DIRECTIONS FOR THIS TASK: Lines from the one containing "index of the" through the end of the data below are to be transcribed exactly; leave out all others.

INFORMATION SUPPLIED:

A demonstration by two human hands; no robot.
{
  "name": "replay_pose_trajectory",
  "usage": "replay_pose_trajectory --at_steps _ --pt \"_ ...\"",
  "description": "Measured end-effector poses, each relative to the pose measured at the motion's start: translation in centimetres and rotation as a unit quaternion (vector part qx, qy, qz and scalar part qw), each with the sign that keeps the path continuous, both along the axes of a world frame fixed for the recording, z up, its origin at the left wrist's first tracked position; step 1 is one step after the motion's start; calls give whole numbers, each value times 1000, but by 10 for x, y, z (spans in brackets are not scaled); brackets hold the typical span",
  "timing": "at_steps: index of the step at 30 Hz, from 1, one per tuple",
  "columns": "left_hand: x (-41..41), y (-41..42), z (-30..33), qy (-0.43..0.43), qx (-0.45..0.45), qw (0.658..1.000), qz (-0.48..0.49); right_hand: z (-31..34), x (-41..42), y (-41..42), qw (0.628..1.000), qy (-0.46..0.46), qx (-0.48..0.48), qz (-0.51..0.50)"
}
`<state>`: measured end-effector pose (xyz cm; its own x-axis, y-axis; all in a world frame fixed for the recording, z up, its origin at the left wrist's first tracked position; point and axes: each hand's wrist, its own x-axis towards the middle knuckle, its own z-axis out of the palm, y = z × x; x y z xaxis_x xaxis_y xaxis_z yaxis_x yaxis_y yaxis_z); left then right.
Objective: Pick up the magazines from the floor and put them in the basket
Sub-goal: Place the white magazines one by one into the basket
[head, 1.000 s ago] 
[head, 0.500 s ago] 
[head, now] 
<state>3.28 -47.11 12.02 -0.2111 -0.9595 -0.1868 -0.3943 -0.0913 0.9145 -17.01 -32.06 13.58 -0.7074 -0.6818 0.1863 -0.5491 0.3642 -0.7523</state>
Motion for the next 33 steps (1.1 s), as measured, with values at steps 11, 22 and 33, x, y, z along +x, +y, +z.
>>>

RESPONSE TO THIS TASK:
  "timing": "at_steps: index of the step at 30 Hz, from 1, one per tuple",
  "columns": "left_hand: x (-41..41), y (-41..42), z (-30..33), qy (-0.43..0.43), qx (-0.45..0.45), qw (0.658..1.000), qz (-0.48..0.49); right_hand: z (-31..34), x (-41..42), y (-41..42), qw (0.628..1.000), qy (-0.46..0.46), qx (-0.48..0.48), qz (-0.51..0.50)"
}
`<state>`: measured end-effector pose (xyz cm; its own x-axis, y-axis; all in a world frame fixed for the recording, z up, its origin at the left wrist's first tracked position; point and axes: each hand's wrist, its own x-axis towards the middle knuckle, its own z-axis out of the palm, y = z × x; x y z xaxis_x xaxis_y xaxis_z yaxis_x yaxis_y yaxis_z); left then right.
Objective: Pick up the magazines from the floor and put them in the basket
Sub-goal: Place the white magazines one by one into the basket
[head, 1.000 s ago] 
[head, 0.500 s ago] 
[head, now] 
<state>3.28 -47.11 12.02 -0.2111 -0.9595 -0.1868 -0.3943 -0.0913 0.9145 -17.01 -32.06 13.58 -0.7074 -0.6818 0.1863 -0.5491 0.3642 -0.7523</state>
Motion for the next 33 steps (1.1 s), as measured, with values at steps 11, 22 and 33, x, y, z along +x, +y, +z.
>>>

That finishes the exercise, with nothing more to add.